EXERCISE DESCRIPTION | Write each line of the material exactly as given, from the top through the line that contains "First, scan the image for the white power", and omit all pictures.

********

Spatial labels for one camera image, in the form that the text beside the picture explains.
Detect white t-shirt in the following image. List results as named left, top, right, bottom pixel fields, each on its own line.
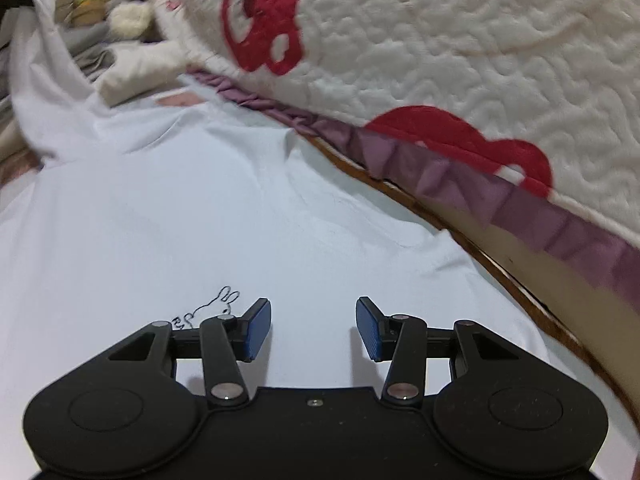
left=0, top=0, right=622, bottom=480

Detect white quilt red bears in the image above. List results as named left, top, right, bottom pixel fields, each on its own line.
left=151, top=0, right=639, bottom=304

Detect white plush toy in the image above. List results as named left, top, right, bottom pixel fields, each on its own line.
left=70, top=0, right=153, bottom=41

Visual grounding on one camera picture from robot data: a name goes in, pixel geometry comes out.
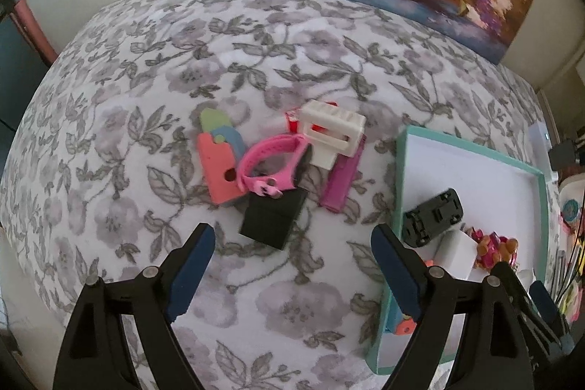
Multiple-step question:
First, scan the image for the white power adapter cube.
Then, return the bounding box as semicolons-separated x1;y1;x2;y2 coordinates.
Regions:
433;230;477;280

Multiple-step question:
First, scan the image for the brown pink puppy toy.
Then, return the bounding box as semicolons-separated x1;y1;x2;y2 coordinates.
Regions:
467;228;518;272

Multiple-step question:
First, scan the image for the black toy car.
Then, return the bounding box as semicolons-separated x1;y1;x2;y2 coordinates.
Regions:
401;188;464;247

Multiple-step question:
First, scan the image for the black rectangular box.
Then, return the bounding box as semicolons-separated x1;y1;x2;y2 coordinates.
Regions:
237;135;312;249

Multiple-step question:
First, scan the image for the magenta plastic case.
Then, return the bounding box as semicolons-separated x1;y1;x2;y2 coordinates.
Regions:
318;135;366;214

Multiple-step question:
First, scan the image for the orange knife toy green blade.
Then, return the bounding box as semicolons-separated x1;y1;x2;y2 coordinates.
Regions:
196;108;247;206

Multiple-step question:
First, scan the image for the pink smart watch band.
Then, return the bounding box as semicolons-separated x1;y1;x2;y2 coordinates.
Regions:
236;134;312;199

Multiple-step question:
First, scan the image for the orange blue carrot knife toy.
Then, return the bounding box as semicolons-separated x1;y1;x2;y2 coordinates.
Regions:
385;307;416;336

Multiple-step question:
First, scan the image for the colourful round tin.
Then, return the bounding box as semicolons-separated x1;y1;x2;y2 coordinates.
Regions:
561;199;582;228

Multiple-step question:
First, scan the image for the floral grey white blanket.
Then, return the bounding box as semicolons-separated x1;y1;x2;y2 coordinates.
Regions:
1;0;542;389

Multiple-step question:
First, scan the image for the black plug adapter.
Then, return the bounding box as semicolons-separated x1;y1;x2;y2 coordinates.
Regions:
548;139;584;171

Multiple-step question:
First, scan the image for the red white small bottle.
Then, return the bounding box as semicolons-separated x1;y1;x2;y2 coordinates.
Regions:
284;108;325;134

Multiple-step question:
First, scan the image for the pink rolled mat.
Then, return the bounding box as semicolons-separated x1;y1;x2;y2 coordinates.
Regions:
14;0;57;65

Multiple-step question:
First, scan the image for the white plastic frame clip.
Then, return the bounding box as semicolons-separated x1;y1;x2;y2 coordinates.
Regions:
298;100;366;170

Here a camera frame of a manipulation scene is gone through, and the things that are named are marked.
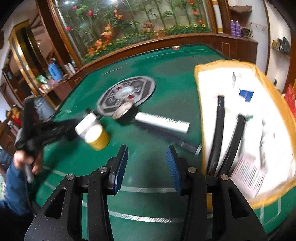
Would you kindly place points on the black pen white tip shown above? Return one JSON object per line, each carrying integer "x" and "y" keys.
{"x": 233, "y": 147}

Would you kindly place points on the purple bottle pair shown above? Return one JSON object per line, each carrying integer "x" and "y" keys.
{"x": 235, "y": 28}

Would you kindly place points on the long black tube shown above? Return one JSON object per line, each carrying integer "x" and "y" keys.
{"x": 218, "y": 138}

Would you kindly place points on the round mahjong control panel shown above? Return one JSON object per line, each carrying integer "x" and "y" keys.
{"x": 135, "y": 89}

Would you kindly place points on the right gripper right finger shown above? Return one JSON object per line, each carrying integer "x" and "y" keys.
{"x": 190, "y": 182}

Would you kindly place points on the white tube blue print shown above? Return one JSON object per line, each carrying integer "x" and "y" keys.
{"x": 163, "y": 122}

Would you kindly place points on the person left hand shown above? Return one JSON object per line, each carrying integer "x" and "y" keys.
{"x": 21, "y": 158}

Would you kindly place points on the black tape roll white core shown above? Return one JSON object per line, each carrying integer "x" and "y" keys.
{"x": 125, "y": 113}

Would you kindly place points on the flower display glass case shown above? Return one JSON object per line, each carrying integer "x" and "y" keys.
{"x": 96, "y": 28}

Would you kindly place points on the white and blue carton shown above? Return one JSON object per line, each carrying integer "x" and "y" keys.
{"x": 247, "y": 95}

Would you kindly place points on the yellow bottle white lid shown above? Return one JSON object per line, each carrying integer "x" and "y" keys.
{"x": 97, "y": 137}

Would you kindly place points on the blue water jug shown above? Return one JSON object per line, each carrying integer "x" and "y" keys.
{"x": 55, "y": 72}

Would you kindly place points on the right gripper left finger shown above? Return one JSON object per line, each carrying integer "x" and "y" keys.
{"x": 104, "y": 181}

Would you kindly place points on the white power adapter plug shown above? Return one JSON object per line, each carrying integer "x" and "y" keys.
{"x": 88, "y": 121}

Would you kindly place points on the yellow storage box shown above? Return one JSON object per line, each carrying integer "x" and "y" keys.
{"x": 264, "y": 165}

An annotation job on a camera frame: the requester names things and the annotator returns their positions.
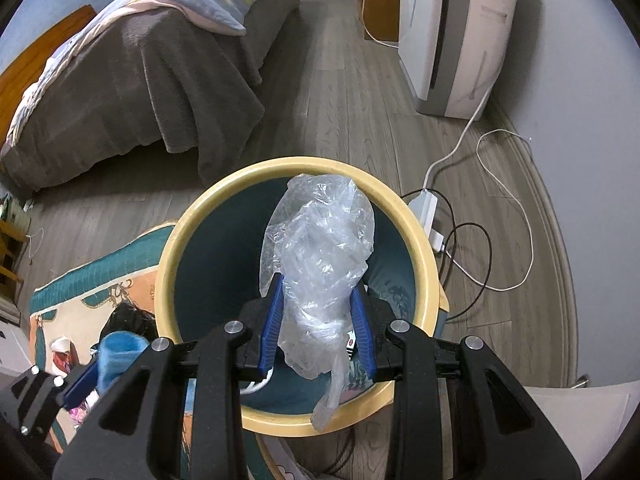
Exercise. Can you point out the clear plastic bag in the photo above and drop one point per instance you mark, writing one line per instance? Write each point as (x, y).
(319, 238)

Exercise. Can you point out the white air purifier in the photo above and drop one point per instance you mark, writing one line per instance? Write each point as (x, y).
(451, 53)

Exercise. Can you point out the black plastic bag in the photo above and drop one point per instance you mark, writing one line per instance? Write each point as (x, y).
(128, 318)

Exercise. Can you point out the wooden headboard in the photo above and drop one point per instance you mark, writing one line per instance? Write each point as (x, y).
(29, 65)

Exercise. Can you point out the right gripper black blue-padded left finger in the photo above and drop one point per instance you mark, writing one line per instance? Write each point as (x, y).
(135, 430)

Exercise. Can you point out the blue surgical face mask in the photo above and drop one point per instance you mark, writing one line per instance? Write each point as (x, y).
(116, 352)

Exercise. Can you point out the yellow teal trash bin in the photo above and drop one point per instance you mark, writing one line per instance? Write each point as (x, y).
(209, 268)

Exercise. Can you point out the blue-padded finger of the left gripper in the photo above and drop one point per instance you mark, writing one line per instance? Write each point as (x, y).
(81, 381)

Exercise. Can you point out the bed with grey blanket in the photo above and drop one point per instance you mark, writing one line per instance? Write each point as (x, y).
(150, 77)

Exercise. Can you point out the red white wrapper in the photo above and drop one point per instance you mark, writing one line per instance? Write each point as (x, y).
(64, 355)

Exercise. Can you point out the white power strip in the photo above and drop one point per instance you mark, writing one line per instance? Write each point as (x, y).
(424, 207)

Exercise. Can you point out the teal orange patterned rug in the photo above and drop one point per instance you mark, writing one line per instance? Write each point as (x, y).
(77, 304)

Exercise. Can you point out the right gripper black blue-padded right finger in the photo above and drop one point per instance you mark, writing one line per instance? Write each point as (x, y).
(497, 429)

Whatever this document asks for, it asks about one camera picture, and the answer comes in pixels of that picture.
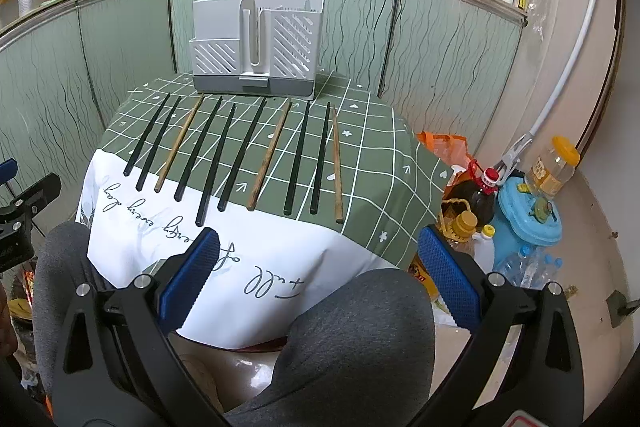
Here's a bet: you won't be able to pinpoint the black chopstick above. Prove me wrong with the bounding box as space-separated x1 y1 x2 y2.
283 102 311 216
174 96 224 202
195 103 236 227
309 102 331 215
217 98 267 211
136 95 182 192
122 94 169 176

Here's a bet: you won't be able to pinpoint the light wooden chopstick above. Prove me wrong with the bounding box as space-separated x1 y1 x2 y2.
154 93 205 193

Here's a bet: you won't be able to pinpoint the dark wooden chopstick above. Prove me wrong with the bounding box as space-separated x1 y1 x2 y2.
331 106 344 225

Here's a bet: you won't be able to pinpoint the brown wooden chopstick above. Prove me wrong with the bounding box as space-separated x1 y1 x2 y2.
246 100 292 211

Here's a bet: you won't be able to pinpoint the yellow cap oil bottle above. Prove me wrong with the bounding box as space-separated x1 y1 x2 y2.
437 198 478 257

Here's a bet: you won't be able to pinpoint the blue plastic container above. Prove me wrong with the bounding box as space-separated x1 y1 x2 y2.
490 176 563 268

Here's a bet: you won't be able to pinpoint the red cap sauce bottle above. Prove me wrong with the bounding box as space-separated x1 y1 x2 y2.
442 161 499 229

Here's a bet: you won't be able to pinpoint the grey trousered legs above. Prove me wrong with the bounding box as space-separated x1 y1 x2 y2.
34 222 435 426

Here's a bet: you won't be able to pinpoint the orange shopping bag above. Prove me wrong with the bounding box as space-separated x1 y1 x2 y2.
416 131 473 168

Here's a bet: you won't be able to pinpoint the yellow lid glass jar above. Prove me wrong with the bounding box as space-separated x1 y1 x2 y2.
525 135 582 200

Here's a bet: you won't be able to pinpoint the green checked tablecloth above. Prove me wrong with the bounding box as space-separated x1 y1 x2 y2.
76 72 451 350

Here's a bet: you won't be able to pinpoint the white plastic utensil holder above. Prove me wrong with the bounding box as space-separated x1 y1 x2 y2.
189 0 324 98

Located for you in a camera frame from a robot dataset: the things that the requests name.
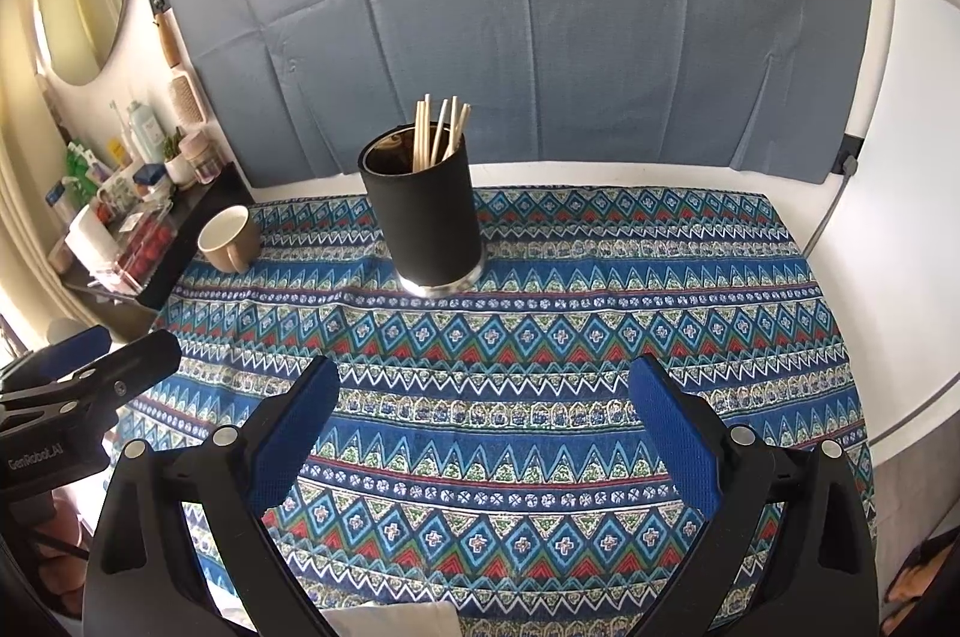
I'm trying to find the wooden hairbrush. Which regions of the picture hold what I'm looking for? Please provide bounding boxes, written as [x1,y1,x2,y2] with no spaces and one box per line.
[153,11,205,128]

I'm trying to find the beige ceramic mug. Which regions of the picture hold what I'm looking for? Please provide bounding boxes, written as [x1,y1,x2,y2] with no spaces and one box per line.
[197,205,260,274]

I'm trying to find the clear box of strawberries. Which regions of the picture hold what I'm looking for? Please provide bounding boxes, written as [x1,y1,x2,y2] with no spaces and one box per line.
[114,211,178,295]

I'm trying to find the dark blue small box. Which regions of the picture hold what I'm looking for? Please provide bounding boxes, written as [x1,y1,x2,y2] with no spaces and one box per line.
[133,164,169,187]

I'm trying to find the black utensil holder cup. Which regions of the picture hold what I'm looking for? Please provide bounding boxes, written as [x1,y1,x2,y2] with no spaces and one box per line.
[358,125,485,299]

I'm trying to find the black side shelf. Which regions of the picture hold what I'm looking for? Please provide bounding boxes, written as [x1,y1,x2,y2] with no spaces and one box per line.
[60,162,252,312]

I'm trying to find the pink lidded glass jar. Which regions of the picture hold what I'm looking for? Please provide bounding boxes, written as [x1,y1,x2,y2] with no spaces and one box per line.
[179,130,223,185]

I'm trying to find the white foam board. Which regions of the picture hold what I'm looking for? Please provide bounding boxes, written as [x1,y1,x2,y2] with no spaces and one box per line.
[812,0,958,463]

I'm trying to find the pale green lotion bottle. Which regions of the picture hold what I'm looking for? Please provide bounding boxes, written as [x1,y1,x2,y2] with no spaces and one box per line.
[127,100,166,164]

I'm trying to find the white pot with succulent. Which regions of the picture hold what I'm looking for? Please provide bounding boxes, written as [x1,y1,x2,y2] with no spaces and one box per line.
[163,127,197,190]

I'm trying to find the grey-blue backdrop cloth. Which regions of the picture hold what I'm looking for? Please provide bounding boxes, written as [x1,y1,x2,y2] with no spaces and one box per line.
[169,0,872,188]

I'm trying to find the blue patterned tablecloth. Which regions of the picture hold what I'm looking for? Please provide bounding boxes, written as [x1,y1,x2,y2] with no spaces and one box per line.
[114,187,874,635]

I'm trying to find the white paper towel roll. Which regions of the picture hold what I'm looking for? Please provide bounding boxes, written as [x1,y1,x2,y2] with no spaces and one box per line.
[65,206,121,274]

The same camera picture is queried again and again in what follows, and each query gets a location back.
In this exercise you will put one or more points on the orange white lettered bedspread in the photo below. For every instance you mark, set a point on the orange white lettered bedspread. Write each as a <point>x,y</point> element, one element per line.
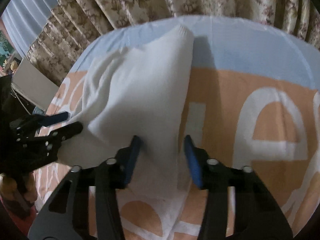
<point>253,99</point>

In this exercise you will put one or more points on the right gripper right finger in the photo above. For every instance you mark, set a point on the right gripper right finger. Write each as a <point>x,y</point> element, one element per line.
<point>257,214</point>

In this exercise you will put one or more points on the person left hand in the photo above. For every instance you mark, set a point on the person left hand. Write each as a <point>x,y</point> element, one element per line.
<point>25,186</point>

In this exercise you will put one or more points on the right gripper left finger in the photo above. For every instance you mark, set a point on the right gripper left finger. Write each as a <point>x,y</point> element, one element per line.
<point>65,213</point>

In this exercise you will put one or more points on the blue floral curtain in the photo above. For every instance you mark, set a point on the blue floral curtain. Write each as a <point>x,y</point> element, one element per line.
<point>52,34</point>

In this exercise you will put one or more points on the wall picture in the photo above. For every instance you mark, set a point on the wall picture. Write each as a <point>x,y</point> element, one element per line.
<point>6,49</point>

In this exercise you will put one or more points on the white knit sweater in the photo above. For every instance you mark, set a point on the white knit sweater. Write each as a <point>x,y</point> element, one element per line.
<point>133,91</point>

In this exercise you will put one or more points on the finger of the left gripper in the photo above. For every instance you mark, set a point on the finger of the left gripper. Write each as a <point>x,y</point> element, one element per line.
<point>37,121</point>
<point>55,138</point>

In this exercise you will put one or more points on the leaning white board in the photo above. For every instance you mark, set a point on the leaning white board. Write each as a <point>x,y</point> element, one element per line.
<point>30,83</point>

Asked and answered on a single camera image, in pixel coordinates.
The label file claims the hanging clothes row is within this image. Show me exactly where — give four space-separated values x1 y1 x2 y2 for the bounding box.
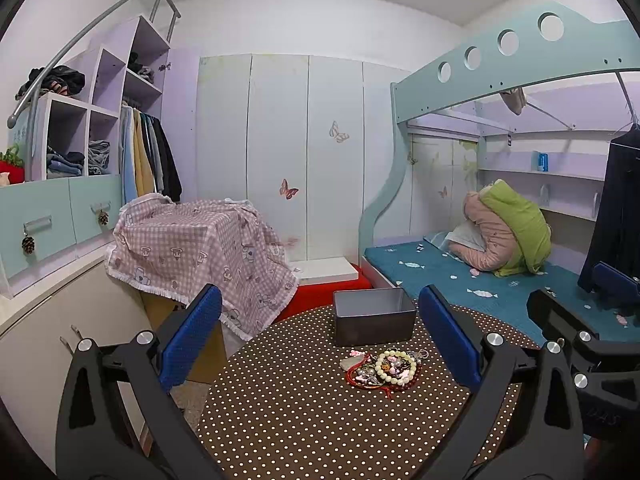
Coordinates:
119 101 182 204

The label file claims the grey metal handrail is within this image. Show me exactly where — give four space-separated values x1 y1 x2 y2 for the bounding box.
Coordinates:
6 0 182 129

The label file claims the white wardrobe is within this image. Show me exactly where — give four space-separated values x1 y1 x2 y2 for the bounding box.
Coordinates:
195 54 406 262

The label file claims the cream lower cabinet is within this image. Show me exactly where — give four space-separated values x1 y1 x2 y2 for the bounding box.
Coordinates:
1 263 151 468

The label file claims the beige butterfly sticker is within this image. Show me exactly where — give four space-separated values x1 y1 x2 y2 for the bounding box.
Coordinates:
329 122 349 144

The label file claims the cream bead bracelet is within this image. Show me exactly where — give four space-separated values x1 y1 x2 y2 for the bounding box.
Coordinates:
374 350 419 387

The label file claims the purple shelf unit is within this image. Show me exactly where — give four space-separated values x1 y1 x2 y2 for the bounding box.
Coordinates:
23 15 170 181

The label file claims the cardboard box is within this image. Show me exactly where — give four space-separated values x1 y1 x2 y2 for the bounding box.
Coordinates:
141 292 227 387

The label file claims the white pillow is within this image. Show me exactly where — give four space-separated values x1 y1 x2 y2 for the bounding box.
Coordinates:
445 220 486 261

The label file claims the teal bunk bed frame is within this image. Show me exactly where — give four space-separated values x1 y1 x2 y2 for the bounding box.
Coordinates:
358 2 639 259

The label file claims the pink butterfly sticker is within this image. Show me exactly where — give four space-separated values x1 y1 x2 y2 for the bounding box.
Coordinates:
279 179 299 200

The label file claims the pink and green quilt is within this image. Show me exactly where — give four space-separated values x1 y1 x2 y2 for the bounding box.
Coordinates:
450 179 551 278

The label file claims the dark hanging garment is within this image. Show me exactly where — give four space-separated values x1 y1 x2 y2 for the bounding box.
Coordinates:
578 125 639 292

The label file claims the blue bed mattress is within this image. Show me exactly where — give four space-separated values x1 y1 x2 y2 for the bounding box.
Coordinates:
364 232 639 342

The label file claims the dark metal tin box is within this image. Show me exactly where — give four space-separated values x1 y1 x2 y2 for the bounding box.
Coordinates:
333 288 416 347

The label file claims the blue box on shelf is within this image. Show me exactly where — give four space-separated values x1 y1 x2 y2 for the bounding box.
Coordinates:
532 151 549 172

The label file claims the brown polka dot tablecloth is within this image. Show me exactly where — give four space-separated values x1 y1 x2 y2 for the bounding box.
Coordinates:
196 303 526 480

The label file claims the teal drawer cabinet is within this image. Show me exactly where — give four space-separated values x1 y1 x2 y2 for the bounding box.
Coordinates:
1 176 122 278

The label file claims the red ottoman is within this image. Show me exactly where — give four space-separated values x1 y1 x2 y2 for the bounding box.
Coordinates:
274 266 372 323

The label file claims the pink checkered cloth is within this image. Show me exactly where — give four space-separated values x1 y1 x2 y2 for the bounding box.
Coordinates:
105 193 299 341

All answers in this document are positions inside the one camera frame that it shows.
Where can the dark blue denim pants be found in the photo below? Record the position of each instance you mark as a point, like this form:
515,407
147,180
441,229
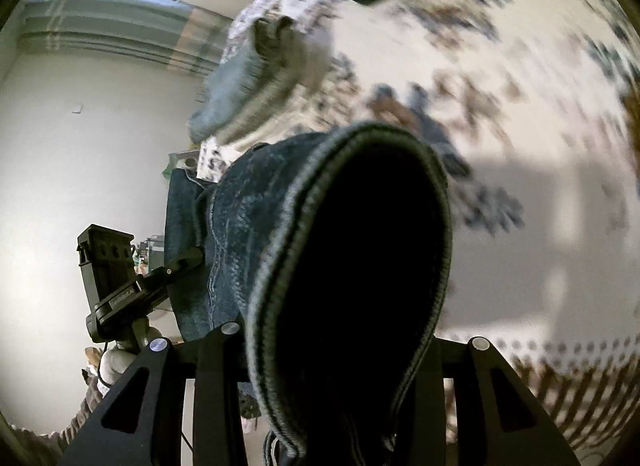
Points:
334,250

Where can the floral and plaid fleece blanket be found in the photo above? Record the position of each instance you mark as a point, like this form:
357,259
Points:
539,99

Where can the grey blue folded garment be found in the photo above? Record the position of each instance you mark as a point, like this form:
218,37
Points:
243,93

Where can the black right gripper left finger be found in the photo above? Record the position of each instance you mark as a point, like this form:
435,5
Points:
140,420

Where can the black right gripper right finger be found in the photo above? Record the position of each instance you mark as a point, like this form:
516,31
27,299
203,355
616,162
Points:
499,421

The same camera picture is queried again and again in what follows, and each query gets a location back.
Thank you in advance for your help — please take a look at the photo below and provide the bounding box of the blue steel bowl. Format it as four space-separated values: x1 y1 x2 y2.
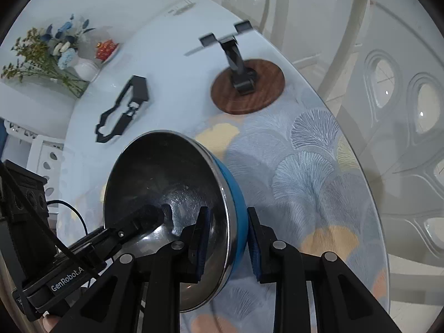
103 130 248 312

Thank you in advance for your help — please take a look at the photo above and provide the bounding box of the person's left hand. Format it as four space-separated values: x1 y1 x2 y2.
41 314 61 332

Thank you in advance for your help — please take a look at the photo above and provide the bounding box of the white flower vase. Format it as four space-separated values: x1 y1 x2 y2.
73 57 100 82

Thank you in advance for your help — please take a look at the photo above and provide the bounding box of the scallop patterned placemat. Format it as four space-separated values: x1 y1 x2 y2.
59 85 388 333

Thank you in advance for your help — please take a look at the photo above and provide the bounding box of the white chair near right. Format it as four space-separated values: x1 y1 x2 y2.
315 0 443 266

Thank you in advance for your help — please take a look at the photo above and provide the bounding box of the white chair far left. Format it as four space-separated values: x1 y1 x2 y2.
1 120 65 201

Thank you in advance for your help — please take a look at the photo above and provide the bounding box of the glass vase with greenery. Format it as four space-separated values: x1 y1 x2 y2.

********

FINAL ANSWER |
Spatial labels for one camera image, in the form that the text beside the picture explains.
Detect white t-shirt in the following image. List results as named left, top, right, bottom pixel fields, each on its own line.
left=0, top=0, right=622, bottom=480

Detect white quilt red bears in the image above. List results as named left, top, right, bottom pixel fields, each on its own line.
left=151, top=0, right=639, bottom=304

Detect white plush toy in the image above. List results as named left, top, right, bottom pixel fields, each on its own line.
left=70, top=0, right=153, bottom=41

Visual grounding on one camera picture from robot data: a name goes in, pixel geometry comes out.
Multiple-step question:
First, scan the image for the white power adapter cube.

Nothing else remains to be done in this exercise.